- Exercise brief -
Word for word, transcribe the material below from its first line to the line with "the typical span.", both included.

- Information shown -
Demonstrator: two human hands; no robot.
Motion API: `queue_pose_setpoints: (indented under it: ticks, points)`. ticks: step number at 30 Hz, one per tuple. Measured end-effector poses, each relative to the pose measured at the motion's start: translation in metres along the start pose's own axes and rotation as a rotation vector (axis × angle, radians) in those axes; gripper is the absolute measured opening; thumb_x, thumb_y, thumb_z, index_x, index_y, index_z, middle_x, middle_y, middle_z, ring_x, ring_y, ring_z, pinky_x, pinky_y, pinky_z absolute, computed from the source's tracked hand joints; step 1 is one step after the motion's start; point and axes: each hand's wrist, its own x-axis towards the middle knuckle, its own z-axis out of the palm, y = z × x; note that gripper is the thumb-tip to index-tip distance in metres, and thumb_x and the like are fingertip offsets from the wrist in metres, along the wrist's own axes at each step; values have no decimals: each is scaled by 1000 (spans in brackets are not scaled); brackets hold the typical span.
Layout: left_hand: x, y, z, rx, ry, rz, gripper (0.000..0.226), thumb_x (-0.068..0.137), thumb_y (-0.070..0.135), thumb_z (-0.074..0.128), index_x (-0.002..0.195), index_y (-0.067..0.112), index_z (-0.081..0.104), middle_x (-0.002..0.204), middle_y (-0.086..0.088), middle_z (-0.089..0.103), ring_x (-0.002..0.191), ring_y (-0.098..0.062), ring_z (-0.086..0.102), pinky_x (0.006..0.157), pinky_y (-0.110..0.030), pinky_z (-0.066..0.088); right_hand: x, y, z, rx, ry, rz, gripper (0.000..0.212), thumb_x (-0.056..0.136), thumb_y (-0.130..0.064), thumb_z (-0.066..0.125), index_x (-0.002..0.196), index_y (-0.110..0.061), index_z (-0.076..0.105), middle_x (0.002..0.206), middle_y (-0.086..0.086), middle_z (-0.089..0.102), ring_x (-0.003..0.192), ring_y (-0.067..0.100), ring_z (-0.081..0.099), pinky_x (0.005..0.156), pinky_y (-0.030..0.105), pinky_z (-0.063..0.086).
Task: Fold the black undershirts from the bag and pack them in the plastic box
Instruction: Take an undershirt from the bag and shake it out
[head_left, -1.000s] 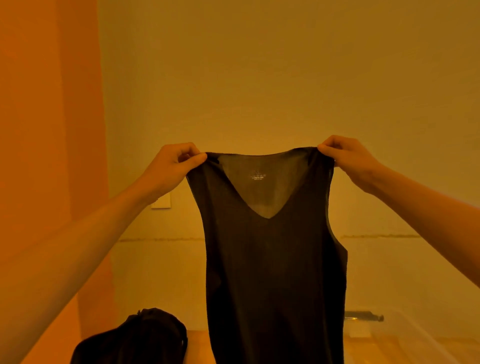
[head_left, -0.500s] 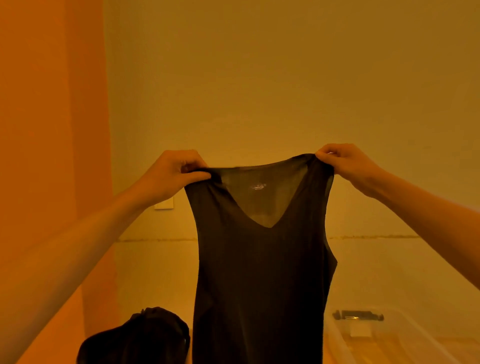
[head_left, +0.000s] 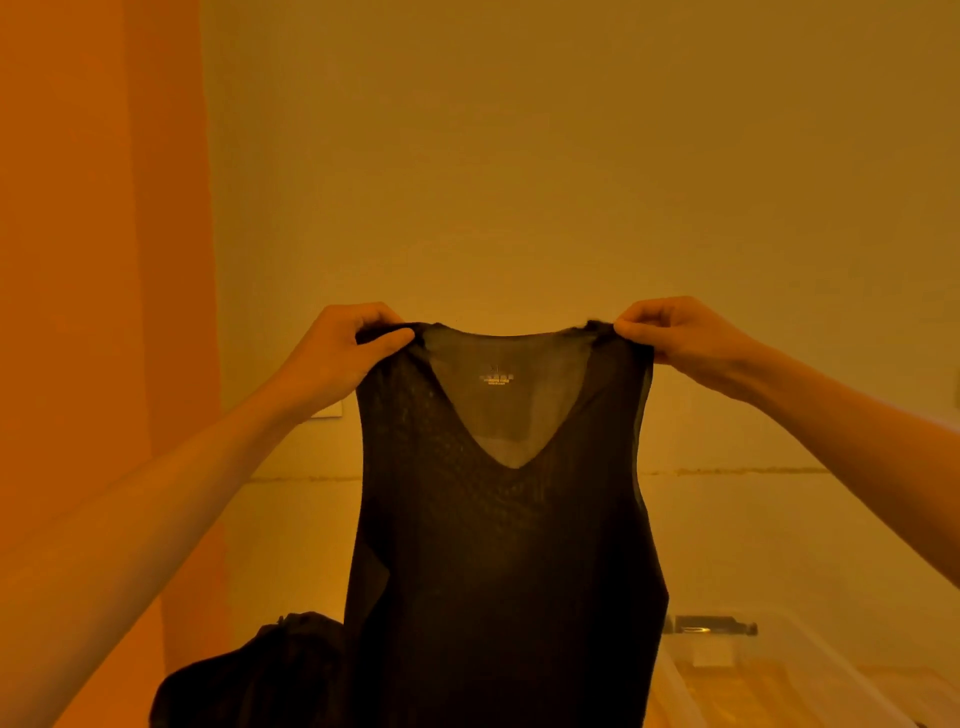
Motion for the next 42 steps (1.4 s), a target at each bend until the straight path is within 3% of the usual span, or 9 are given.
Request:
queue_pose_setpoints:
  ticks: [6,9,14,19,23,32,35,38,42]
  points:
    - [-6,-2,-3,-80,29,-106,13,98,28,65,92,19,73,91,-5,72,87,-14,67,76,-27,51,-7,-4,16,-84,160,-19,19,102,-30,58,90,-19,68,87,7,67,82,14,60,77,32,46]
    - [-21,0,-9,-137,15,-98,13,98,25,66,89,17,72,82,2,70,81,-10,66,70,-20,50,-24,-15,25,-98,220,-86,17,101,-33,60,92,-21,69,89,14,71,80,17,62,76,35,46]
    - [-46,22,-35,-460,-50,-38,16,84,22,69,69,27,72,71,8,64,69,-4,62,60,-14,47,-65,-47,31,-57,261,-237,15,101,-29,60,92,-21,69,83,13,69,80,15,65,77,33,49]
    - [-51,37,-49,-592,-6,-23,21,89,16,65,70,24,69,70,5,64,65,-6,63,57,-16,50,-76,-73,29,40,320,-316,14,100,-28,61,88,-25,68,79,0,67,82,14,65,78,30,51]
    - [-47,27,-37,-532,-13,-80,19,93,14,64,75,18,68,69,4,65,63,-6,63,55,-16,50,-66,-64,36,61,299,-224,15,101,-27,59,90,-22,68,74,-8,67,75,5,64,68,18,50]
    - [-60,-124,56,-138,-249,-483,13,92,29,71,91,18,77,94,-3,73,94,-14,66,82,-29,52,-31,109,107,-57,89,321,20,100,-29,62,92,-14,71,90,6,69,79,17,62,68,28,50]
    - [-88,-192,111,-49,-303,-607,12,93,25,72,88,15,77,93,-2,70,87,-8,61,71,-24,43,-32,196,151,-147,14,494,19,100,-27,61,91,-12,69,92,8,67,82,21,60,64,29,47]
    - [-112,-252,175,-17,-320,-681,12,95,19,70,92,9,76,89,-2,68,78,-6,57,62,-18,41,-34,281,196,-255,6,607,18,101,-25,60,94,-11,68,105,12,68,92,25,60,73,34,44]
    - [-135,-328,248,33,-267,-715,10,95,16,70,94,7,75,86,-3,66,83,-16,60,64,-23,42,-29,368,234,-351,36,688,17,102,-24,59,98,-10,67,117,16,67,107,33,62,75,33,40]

- Response box -
Demonstrator: two human hands; no robot.
Motion API: `queue_pose_setpoints: (indented under it: ticks, points)`. ticks: step number at 30 Hz, one per tuple. Measured end-effector poses, each relative to the pose measured at the motion's start: translation in metres along the start pose's own axes and rotation as a rotation vector (axis × angle, radians) in those axes; gripper is the absolute measured opening; thumb_x, thumb_y, thumb_z, index_x, index_y, index_z, middle_x, middle_y, middle_z, ring_x, ring_y, ring_z, pinky_x, pinky_y, pinky_z absolute, computed from the source's tracked hand joints; step 1 is one step after the motion's start; point and axes: each hand's wrist, its own x-axis towards the middle knuckle, its own z-axis out of the palm, y = z × x; note that gripper is the thumb-tip to index-tip distance in metres, and thumb_x and the like are fingertip offsets from the wrist in metres, along the wrist's own axes at each step; values have no decimals: each is scaled by 1000 (spans in brackets are not scaled); brackets hold the typical span.

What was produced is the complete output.